In the immediate aftermath of the decriminalisation homosexual acts between males in 1967 a new breed of non-government organisations emerged, run, for the first time, by and for gay men. Previous work by historians such as Weeks and Robinson have concentrated on analysing the political philosophy of the most revolutionary and left wing of these organisations, the London based Gay Liberation Front, ignoring more reformist and mainstream groups such as the Campaign for Homosexual Equality.Consequently there has been little work on how these organisations started to become integrated into the state and civil society, or on the many important social and welfare roles they played.

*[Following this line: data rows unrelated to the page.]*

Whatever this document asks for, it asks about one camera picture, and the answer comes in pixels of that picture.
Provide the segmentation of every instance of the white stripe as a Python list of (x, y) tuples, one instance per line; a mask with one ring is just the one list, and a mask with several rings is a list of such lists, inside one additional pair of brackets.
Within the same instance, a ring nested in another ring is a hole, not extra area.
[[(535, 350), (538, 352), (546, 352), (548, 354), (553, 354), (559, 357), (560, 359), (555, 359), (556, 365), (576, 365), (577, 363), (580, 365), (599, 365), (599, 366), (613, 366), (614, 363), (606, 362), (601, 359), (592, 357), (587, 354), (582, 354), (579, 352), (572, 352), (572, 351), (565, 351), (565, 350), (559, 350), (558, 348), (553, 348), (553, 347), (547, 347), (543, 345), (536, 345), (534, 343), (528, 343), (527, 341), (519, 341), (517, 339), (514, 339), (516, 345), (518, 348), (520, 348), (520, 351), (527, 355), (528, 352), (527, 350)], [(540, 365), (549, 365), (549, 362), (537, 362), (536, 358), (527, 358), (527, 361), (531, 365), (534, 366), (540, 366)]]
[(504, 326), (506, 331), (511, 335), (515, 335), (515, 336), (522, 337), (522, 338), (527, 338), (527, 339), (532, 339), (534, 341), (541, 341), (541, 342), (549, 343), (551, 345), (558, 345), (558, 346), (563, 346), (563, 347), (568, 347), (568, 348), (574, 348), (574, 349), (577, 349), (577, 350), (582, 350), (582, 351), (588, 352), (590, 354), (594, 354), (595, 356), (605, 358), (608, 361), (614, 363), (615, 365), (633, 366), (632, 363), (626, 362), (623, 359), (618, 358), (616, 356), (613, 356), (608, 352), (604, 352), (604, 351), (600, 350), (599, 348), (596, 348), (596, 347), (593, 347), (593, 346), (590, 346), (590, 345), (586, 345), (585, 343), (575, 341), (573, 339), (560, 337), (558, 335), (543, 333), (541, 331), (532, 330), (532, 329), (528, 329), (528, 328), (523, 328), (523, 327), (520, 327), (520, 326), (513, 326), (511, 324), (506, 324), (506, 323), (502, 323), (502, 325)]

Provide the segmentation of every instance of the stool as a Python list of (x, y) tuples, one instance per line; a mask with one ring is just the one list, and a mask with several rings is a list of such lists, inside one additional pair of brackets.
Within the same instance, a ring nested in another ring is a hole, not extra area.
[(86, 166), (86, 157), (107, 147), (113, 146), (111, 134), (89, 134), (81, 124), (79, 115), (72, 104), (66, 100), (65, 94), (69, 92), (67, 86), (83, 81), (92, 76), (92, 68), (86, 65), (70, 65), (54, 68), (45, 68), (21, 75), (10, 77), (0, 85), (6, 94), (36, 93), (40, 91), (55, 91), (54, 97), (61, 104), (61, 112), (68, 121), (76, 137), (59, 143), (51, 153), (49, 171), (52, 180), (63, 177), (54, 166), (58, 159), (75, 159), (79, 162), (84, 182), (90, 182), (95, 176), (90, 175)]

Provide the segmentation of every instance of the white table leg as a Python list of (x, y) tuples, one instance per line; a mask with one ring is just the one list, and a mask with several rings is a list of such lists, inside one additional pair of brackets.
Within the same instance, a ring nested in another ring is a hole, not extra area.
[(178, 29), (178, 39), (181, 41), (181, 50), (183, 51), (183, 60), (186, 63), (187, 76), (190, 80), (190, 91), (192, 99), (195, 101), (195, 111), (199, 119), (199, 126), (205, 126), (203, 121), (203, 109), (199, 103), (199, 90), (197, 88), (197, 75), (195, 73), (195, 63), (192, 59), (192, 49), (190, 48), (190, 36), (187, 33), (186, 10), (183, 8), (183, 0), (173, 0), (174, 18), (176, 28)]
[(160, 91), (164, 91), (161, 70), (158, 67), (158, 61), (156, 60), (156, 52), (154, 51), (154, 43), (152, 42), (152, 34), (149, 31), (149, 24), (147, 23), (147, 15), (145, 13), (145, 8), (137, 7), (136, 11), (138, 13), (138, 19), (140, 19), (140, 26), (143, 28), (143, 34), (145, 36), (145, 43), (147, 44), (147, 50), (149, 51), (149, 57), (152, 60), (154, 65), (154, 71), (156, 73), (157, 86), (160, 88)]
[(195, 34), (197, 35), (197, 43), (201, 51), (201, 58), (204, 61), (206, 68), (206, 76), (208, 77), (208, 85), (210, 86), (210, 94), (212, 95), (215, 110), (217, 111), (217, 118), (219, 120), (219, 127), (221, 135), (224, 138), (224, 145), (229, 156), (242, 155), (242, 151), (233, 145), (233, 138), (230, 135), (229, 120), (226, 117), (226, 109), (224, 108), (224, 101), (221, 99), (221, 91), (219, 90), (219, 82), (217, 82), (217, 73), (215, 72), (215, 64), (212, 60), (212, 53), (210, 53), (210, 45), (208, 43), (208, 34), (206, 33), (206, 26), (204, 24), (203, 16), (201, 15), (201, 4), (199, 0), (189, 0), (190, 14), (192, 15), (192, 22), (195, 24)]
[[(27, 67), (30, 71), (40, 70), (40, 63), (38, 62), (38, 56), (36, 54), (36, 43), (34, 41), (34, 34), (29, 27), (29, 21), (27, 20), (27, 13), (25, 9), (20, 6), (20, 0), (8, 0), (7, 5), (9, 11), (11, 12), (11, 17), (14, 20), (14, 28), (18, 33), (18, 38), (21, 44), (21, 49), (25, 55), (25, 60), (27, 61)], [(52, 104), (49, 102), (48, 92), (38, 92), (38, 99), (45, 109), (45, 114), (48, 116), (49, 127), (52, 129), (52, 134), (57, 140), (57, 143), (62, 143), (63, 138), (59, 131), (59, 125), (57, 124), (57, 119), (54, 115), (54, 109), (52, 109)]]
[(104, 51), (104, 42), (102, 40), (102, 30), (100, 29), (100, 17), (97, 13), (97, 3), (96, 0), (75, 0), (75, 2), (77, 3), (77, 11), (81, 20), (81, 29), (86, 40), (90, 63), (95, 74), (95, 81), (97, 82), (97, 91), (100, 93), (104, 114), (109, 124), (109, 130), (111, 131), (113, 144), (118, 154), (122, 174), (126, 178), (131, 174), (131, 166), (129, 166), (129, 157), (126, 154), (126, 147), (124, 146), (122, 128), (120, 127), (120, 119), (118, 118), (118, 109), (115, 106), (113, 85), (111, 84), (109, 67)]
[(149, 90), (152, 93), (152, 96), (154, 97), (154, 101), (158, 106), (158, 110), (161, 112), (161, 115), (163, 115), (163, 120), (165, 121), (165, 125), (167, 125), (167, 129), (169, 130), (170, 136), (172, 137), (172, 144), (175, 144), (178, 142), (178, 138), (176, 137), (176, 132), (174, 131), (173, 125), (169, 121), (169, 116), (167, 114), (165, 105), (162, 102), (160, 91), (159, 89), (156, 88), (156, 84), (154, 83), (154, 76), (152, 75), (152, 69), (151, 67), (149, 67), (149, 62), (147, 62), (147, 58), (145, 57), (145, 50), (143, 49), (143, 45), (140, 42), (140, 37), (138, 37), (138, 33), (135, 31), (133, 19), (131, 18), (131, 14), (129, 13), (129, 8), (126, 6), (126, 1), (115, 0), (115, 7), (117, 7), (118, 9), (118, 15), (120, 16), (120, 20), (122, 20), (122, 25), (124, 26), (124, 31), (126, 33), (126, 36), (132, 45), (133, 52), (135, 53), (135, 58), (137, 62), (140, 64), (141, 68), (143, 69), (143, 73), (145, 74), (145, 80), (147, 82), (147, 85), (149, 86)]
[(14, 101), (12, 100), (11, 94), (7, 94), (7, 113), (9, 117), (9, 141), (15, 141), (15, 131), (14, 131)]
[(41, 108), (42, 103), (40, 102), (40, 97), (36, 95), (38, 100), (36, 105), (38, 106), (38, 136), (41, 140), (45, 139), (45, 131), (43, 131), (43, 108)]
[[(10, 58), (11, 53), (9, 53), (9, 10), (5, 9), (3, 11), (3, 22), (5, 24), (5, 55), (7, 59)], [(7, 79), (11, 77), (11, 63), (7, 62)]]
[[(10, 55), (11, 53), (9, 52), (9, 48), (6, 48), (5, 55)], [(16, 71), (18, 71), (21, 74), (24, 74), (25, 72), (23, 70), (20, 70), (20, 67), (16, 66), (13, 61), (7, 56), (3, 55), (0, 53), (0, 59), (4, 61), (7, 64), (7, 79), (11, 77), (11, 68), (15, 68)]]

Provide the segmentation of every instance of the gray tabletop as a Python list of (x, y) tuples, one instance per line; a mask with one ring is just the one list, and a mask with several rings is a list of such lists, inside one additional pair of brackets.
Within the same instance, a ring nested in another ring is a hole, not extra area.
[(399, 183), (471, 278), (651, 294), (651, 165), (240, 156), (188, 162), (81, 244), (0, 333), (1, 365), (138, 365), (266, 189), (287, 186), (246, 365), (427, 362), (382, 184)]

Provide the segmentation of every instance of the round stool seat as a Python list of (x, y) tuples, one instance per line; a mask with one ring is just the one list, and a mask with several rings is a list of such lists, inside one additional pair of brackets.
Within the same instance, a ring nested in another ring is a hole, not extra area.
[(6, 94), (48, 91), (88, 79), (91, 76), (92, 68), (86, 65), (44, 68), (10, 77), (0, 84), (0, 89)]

Gay campaigning organisations achieved little in this era in terms of narrow high politics, with almost no reforms to legislation being achieved. However such campaigns did play a part in forming open social networks for gay men, and provided a forum through which gay men could begin to engage with public life. This was a diverse period of innovation where gay men responded to a lack of state help and limited new freedoms by working to form their own community structures and services. An often tense process, it was fraught with debate over whether any group could truly serve the whole “gay community” – and about whether they could ever equally represent the concerns of both lesbian women and gay men.
The paper will chart the evolution of these organisations, and the debates which surrounded them. It will suggest that local voluntary action can be seen as important for the formation of ideas of identity and community as national political campaigns.